• Exercise details
Print all entries word for word.

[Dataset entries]

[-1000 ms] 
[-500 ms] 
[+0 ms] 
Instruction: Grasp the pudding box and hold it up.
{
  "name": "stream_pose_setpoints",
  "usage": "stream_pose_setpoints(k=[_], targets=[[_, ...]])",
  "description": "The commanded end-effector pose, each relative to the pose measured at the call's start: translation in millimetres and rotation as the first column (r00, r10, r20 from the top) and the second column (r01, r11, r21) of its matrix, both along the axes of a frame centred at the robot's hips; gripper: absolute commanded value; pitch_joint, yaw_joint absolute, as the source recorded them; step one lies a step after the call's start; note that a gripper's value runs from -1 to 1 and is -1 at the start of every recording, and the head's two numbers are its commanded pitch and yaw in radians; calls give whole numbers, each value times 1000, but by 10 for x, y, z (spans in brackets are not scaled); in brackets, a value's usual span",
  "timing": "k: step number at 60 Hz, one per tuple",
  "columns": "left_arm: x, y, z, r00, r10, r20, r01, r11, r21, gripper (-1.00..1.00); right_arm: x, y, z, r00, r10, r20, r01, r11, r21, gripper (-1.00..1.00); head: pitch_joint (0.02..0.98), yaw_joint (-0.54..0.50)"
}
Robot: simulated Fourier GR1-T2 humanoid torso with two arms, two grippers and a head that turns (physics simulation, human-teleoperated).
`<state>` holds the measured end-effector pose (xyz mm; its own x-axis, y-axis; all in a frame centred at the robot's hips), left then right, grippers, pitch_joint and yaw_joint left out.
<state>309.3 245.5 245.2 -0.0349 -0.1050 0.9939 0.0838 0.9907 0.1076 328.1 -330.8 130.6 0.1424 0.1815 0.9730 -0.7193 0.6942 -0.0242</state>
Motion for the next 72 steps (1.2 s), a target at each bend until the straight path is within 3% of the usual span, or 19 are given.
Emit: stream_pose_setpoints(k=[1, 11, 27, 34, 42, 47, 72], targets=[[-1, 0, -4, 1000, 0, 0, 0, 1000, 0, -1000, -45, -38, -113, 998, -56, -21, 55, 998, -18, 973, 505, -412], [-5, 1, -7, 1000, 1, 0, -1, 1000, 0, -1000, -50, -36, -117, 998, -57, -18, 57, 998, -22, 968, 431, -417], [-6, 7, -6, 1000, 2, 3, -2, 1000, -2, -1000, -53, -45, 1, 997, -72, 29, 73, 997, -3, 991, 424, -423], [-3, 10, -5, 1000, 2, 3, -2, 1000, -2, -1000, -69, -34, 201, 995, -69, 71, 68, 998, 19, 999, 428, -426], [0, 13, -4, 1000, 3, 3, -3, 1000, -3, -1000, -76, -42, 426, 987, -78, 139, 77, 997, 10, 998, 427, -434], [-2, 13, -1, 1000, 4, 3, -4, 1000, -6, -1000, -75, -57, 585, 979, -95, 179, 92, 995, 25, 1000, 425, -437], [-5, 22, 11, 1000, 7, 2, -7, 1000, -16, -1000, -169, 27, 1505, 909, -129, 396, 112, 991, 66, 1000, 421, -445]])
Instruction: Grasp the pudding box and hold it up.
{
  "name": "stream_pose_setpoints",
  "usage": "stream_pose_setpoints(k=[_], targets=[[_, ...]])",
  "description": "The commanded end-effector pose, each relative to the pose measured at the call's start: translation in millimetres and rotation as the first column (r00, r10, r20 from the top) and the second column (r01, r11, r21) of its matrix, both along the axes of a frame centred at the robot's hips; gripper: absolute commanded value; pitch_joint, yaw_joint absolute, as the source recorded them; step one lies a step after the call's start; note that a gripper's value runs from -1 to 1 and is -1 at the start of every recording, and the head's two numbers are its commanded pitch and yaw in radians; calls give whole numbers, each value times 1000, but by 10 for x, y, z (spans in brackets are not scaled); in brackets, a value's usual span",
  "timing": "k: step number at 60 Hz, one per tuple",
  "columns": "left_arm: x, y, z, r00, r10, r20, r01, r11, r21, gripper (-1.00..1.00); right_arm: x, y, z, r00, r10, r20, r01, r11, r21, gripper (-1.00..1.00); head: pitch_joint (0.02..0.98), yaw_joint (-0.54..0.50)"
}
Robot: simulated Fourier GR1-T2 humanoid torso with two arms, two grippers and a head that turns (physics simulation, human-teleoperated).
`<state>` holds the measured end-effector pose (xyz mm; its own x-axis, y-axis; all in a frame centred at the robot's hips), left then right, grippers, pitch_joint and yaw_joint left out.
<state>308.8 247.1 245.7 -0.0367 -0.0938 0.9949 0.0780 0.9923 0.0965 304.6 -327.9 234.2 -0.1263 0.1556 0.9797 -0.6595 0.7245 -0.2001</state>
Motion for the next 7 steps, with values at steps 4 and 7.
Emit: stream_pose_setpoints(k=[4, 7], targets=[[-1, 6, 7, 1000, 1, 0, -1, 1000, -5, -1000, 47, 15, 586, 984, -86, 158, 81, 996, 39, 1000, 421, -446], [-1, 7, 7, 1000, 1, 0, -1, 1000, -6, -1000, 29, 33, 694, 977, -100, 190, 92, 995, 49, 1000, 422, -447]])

• Reply
[-1000 ms] 
[-500 ms] 
[+0 ms] 
Instruction: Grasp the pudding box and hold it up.
{
  "name": "stream_pose_setpoints",
  "usage": "stream_pose_setpoints(k=[_], targets=[[_, ...]])",
  "description": "The commanded end-effector pose, each relative to the pose measured at the call's start: translation in millimetres and rotation as the first column (r00, r10, r20 from the top) and the second column (r01, r11, r21) of its matrix, both along the axes of a frame centred at the robot's hips; gripper: absolute commanded value; pitch_joint, yaw_joint absolute, as the source recorded them; step one lies a step after the call's start; note that a gripper's value runs from -1 to 1 and is -1 at the start of every recording, and the head's two numbers are its commanded pitch and yaw in radians; calls give whole numbers, each value times 1000, but by 10 for x, y, z (spans in brackets are not scaled); in brackets, a value's usual span",
  "timing": "k: step number at 60 Hz, one per tuple",
  "columns": "left_arm: x, y, z, r00, r10, r20, r01, r11, r21, gripper (-1.00..1.00); right_arm: x, y, z, r00, r10, r20, r01, r11, r21, gripper (-1.00..1.00); head: pitch_joint (0.02..0.98), yaw_joint (-0.54..0.50)"
}
Robot: simulated Fourier GR1-T2 humanoid torso with two arms, two grippers and a head that turns (physics simulation, human-teleoperated).
`<state>` holds the measured end-effector pose (xyz mm; its own x-axis, y-axis; all in a frame centred at the robot's hips), left then right, grippers, pitch_joint and yaw_joint left out.
<state>309.3 245.5 245.2 -0.0349 -0.1050 0.9939 0.0838 0.9907 0.1076 328.1 -330.8 130.6 0.1424 0.1815 0.9730 -0.7193 0.6942 -0.0242</state>
Motion for the next 72 steps (1.2 s), a target at each bend until the straight path is within 3% of the usual span, or 19 are given.
Emit: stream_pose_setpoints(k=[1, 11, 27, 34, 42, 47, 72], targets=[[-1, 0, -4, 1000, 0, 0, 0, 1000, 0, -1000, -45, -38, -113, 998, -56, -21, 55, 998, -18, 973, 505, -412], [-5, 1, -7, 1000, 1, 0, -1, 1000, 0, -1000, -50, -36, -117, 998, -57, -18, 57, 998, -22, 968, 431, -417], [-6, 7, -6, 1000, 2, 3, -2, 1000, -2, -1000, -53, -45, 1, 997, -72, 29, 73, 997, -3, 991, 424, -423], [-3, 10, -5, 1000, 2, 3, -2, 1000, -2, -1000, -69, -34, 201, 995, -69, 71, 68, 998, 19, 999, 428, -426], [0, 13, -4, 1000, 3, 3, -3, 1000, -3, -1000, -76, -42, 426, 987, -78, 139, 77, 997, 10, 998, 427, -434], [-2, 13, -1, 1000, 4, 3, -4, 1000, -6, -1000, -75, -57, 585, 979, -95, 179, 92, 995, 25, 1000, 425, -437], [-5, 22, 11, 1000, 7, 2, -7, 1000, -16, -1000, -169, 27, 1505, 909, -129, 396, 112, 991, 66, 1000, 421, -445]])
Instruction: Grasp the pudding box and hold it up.
{
  "name": "stream_pose_setpoints",
  "usage": "stream_pose_setpoints(k=[_], targets=[[_, ...]])",
  "description": "The commanded end-effector pose, each relative to the pose measured at the call's start: translation in millimetres and rotation as the first column (r00, r10, r20 from the top) and the second column (r01, r11, r21) of its matrix, both along the axes of a frame centred at the robot's hips; gripper: absolute commanded value; pitch_joint, yaw_joint absolute, as the source recorded them; step one lies a step after the call's start; note that a gripper's value runs from -1 to 1 and is -1 at the start of every recording, and the head's two numbers are its commanded pitch and yaw in radians; calls give whole numbers, each value times 1000, but by 10 for x, y, z (spans in brackets are not scaled); in brackets, a value's usual span",
  "timing": "k: step number at 60 Hz, one per tuple",
  "columns": "left_arm: x, y, z, r00, r10, r20, r01, r11, r21, gripper (-1.00..1.00); right_arm: x, y, z, r00, r10, r20, r01, r11, r21, gripper (-1.00..1.00); head: pitch_joint (0.02..0.98), yaw_joint (-0.54..0.50)"
}
Robot: simulated Fourier GR1-T2 humanoid torso with two arms, two grippers and a head that turns (physics simulation, human-teleoperated).
`<state>` holds the measured end-effector pose (xyz mm; its own x-axis, y-axis; all in a frame centred at the robot's hips), left then right, grippers, pitch_joint and yaw_joint left out.
<state>308.8 247.1 245.7 -0.0367 -0.0938 0.9949 0.0780 0.9923 0.0965 304.6 -327.9 234.2 -0.1263 0.1556 0.9797 -0.6595 0.7245 -0.2001</state>
Motion for the next 7 steps, with values at steps 4 and 7.
Emit: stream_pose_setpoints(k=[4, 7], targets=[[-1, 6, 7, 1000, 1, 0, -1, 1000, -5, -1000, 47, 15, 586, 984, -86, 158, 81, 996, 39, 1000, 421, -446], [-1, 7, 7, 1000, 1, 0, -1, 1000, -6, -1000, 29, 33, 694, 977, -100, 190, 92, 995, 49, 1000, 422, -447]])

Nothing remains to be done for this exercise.